Cesar Eduardo Barros

unread,
Dec 20, 2017, 5:38:36 AM12/20/17
to Andrew Waterman, Jose Renau, RISC-V ISA Dev, Jacob Bachmeyer
Then we go back to my initial complaint: both option B and option C are
explicitly forbidden by the change to machine.tex.

"If, for a given address and access width, a misaligned LR/SC or AMO
generates a misaligned address exception, then {\em all} loads, stores,
LRs/SCs, and AMOs using that address and access width must generate
misaligned address exceptions."

That sentence plainly mandates either option A or option D.

Jonas Oberhauser

unread,
Dec 20, 2017, 11:04:39 AM12/20/17
to RISC-V ISA Dev, jcb6...@gmail.com, re...@ucsc.edu, ces...@cesarb.eti.br, David.C...@cl.cam.ac.uk
It's a very good discussion and many good points have been raised.
I think one thing should be also be said, which wasn't immediately clear to me: it is nearly impossible to emulate AMOs w.r.t. all memory accesses.
Consider:
Thread 1 executes an *aligned* load to bytes x0 ... x3
Thread 2 executes a misaligned AMO  to bytes x1 ... x4

Clearly the aligned load should not cause an interrupt and should be executed atomically (w.r.t. other HW memory steps). If HW does not support misaligned LD/ST, Thread 2's emulation clearly would need to write some of the bytes x1 ... x3 before others (with at least two memory instructions, since there is no "write three bytes" as far as I know).
But if Thread 1 is allowed to run in parallel with Thread 2, then the trap handler of Thread 2 would update some of the bytes in x1, ..., x3 before the others and Thread 1's aligned load could therefore be "torn".

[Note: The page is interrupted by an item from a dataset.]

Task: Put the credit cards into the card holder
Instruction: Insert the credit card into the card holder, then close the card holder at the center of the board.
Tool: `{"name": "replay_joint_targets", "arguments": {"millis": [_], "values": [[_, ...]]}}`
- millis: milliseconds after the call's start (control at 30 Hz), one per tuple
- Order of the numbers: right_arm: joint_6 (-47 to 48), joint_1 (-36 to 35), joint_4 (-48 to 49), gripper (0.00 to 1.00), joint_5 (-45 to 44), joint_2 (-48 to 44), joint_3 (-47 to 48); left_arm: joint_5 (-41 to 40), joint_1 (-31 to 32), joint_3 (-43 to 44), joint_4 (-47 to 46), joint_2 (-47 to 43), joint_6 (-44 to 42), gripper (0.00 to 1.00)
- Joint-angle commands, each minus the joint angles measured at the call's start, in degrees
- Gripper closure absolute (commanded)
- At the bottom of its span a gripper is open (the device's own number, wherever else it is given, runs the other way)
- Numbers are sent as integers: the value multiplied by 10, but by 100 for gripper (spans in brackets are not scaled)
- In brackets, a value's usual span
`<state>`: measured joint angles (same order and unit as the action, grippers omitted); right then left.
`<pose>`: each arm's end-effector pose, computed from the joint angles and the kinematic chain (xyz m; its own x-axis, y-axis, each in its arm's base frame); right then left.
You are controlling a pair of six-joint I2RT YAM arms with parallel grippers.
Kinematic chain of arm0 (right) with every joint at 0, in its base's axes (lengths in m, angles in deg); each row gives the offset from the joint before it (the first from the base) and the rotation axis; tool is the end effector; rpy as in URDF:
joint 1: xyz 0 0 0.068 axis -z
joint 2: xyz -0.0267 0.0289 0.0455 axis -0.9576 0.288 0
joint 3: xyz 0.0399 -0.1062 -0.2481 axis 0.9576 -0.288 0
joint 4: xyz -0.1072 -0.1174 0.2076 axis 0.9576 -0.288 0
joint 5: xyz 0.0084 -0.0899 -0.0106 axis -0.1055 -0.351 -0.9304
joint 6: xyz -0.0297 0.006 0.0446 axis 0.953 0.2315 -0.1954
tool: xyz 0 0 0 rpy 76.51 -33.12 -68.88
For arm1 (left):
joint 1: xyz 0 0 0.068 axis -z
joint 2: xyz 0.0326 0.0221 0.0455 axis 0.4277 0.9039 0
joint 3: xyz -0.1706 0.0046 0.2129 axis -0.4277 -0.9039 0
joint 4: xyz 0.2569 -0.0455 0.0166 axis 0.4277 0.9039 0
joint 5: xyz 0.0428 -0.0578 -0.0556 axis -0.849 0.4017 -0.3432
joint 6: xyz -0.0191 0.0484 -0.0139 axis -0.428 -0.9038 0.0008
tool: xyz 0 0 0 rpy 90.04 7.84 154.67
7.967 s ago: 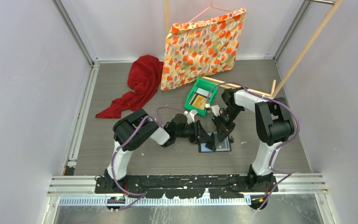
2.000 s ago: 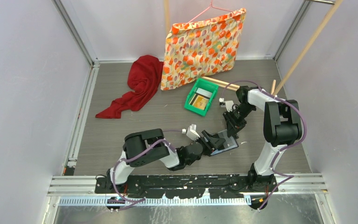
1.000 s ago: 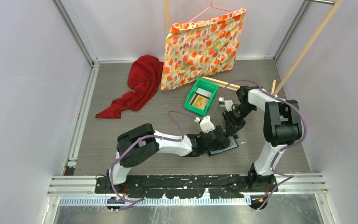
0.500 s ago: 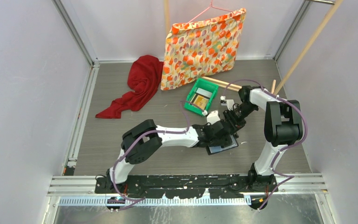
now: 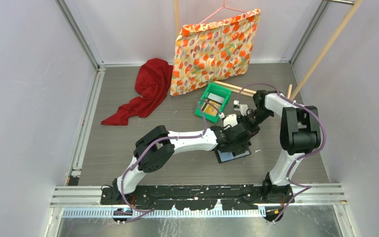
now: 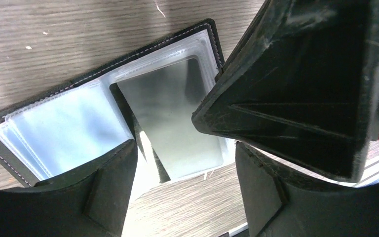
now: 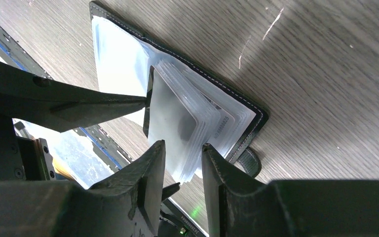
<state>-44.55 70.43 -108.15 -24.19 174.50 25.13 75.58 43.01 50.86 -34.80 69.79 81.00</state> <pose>0.2975 0.0345 0.1611 -0.8768 -0.4607 -0.1376 -0.4542 0.6997 0.5514 0.1828 -0.4363 0.1799 -0.8973 -0.1871 -0.3998 0.0279 0.8799 -0.4743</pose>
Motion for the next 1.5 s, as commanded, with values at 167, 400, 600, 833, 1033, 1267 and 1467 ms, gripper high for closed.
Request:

My assumption right now is that (reasonable?) legacy code never mixes misaligned accesses like I did in the example above. I think that is also the assumption for the patch that is being discussed. Is that assumption flawed?

Now as far as I understand there is really two core questions:
1) what are the options for emulating AMOs for legacy code, and what features do they need
2) should the ISA have the features that make 1) above possible

Now here is my view for 1). I know of two ways to emulate AMOs. 
The first one is to prevent races that involve AMOs. Doing that seem easy but slow. Support for it already exists: either mark tasks that could race as "not runnable" while emulating the AMO, or mark pages on which you emulate AMOs as non-present on other cores.
The second one (discussed by David as well, and the one for which presumably the patch was introduced) is to also trap non-AMOs if the SW emulation of an AMO would not be atomic w.r.t. the HW implementation of these non-AMOs.
For this the patch is a tiny bit too strong for loads: if loads and stores can be implemented with atomicity in HW, then a SW AMO emulation can race with a HW load without loss of atomicity: the SW AMO emulator executes a HW store, thus only has two states, the one before the HW store and the one after. However, an atomic HW store that races the SW AMO could appear between the HW load and HW store used by the AMO and destroy the atomicity.
To summarize, one would need *during emulation* from HW to each address and access width at least one of the following:
1) AMO and LD/ST are atomic, or
2) AMO traps, LD is atomic, ST is atomic but traps in user mode, or
(3) AMO is illegal (PMA or something))

(I think these are the necessary conditions, you can of course strengthen them, as the patch has done.)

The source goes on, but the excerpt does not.